Work request:
Answer with the exact lines of the following material from the one containing "Requests and answers about image 1 follow." through the one containing "Wherever the rest", both end lines included.

Data for the task:
=-=-=-=-=

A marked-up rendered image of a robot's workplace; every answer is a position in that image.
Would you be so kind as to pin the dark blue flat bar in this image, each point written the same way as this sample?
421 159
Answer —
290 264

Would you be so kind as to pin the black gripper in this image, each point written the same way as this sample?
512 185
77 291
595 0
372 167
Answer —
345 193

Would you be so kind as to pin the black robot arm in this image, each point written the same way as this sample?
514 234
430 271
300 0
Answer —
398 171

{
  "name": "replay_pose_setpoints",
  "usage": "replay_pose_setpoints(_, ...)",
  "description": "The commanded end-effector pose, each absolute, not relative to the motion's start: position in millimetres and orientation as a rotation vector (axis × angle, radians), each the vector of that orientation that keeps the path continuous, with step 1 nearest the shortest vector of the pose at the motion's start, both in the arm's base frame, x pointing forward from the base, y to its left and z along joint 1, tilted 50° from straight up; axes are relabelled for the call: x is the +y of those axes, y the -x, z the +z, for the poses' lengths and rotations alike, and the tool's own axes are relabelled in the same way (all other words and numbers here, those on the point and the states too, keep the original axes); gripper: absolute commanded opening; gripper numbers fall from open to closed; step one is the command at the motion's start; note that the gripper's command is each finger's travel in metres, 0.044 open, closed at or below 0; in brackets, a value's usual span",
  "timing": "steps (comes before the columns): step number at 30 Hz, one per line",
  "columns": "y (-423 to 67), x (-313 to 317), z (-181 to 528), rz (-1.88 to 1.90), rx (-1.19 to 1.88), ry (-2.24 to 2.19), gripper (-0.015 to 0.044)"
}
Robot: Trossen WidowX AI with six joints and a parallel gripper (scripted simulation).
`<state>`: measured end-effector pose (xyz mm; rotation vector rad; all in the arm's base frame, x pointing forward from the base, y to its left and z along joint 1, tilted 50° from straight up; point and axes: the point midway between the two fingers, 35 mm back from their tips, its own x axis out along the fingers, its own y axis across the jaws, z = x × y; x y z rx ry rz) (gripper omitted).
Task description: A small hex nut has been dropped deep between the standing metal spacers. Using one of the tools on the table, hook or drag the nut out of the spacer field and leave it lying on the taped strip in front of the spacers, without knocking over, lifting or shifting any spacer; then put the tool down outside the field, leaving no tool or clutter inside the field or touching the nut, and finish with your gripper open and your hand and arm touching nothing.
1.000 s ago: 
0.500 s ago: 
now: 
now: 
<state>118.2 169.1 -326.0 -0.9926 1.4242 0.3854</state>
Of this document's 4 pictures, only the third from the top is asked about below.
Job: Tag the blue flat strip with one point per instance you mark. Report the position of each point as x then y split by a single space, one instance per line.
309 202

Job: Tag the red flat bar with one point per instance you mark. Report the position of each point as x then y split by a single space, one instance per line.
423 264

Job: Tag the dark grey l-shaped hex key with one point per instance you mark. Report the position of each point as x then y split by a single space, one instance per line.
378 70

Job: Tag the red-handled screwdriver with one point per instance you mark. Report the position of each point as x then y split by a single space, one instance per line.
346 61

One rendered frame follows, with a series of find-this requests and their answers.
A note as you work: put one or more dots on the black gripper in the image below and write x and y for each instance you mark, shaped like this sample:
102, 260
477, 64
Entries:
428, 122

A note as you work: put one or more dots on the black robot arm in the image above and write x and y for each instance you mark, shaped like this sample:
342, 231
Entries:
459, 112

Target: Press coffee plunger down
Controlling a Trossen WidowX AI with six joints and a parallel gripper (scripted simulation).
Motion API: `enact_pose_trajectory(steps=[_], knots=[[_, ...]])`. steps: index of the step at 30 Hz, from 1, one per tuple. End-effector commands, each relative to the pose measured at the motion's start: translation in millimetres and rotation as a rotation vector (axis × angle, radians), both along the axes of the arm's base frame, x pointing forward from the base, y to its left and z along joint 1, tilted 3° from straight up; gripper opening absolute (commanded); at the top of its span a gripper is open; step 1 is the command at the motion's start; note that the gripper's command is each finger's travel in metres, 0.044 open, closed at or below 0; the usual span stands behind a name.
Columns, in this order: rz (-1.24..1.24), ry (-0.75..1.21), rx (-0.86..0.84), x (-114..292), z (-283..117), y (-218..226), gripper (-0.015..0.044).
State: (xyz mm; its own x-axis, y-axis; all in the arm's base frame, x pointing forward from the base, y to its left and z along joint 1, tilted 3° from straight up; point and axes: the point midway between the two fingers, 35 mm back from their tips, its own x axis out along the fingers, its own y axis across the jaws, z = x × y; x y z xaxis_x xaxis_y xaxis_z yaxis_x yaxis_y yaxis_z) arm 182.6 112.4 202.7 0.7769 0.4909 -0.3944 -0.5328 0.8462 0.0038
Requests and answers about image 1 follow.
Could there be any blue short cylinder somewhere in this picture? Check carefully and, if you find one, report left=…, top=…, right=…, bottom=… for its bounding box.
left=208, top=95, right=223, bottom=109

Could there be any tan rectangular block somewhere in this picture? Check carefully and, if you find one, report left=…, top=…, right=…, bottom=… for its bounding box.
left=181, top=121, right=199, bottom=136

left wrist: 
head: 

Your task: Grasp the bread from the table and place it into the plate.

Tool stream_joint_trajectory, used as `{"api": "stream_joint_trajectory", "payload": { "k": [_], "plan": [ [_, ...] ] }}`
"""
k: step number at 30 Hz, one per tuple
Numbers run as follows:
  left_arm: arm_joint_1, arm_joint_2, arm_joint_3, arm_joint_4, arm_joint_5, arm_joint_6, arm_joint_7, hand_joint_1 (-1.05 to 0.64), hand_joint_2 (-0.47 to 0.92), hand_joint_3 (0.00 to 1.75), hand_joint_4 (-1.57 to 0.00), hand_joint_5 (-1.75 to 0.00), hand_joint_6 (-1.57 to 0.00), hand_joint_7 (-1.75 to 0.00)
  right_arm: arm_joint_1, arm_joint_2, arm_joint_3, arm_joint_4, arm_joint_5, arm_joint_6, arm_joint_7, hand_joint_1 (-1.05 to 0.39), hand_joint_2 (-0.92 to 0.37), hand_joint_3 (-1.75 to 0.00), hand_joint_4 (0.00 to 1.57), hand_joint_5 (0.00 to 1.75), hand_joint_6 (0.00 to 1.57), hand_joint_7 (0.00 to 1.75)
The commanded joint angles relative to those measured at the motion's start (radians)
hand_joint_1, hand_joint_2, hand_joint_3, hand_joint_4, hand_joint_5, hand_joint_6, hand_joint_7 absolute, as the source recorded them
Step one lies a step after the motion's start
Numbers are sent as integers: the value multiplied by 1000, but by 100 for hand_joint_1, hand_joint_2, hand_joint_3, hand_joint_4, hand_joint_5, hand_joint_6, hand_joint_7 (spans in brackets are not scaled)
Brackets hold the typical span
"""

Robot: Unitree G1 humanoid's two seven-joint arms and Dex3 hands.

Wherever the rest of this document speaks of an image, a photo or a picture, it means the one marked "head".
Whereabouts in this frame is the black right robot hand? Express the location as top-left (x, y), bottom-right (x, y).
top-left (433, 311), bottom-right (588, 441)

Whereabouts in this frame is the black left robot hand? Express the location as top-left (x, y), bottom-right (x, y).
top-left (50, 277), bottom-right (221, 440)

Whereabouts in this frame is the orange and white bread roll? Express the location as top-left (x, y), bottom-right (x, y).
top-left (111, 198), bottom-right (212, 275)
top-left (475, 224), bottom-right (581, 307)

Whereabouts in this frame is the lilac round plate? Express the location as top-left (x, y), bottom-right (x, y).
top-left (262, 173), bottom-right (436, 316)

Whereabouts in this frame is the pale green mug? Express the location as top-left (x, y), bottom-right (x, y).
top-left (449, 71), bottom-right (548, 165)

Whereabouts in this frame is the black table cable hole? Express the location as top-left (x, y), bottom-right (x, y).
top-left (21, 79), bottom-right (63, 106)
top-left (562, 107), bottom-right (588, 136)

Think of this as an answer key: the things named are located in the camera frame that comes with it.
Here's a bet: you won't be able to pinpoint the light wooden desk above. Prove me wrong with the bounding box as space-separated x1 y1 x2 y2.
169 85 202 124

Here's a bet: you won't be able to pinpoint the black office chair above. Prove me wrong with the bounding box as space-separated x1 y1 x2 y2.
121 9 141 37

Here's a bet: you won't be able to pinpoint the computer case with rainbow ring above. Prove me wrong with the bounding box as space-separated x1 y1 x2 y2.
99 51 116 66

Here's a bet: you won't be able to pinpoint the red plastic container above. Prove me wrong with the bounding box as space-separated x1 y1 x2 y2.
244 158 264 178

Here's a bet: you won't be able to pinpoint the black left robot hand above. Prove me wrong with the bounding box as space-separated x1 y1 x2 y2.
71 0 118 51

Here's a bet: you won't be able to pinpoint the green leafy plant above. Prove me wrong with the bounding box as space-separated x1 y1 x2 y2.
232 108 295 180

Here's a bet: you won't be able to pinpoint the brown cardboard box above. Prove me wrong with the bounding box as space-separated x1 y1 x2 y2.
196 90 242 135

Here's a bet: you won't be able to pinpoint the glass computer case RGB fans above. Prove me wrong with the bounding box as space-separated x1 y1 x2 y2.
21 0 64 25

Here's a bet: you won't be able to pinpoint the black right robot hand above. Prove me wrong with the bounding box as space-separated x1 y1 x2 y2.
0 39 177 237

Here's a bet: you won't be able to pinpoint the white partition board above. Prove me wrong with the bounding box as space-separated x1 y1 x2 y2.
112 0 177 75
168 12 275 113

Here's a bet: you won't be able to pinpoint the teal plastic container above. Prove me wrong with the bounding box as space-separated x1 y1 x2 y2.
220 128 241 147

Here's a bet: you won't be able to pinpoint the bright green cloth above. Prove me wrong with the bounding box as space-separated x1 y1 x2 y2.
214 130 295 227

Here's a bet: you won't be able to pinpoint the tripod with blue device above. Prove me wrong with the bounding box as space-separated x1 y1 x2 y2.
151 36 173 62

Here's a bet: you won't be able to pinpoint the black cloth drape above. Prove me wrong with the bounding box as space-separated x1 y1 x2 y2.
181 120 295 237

=-=-=-=-=

Written reply:
Requests and answers about image 1 follow.
Could there be any blue short cylinder somewhere in this picture? Check carefully and, if you find one, report left=…, top=…, right=…, bottom=… for its bounding box.
left=208, top=95, right=223, bottom=109

Could there be any tan rectangular block somewhere in this picture? Check carefully and, if you find one, report left=…, top=…, right=…, bottom=… for its bounding box.
left=181, top=121, right=199, bottom=136

left wrist: 
head: 

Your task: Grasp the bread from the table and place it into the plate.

Tool stream_joint_trajectory, used as `{"api": "stream_joint_trajectory", "payload": { "k": [_], "plan": [ [_, ...] ] }}`
"""
k: step number at 30 Hz, one per tuple
Numbers run as follows:
  left_arm: arm_joint_1, arm_joint_2, arm_joint_3, arm_joint_4, arm_joint_5, arm_joint_6, arm_joint_7, hand_joint_1 (-1.05 to 0.64), hand_joint_2 (-0.47 to 0.92), hand_joint_3 (0.00 to 1.75), hand_joint_4 (-1.57 to 0.00), hand_joint_5 (-1.75 to 0.00), hand_joint_6 (-1.57 to 0.00), hand_joint_7 (-1.75 to 0.00)
  right_arm: arm_joint_1, arm_joint_2, arm_joint_3, arm_joint_4, arm_joint_5, arm_joint_6, arm_joint_7, hand_joint_1 (-1.05 to 0.39), hand_joint_2 (-0.92 to 0.37), hand_joint_3 (-1.75 to 0.00), hand_joint_4 (0.00 to 1.57), hand_joint_5 (0.00 to 1.75), hand_joint_6 (0.00 to 1.57), hand_joint_7 (0.00 to 1.75)
The commanded joint angles relative to those measured at the motion's start (radians)
hand_joint_1, hand_joint_2, hand_joint_3, hand_joint_4, hand_joint_5, hand_joint_6, hand_joint_7 absolute, as the source recorded them
Step one lies a step after the motion's start
Numbers are sent as integers: the value multiplied by 1000, but by 100 for hand_joint_1, hand_joint_2, hand_joint_3, hand_joint_4, hand_joint_5, hand_joint_6, hand_joint_7 (spans in brackets are not scaled)
Brackets hold the typical span
"""

Robot: Unitree G1 humanoid's two seven-joint arms and Dex3 hands.

Wherever the rest of this document speaks of an image, a photo or a picture, it means the one marked "head".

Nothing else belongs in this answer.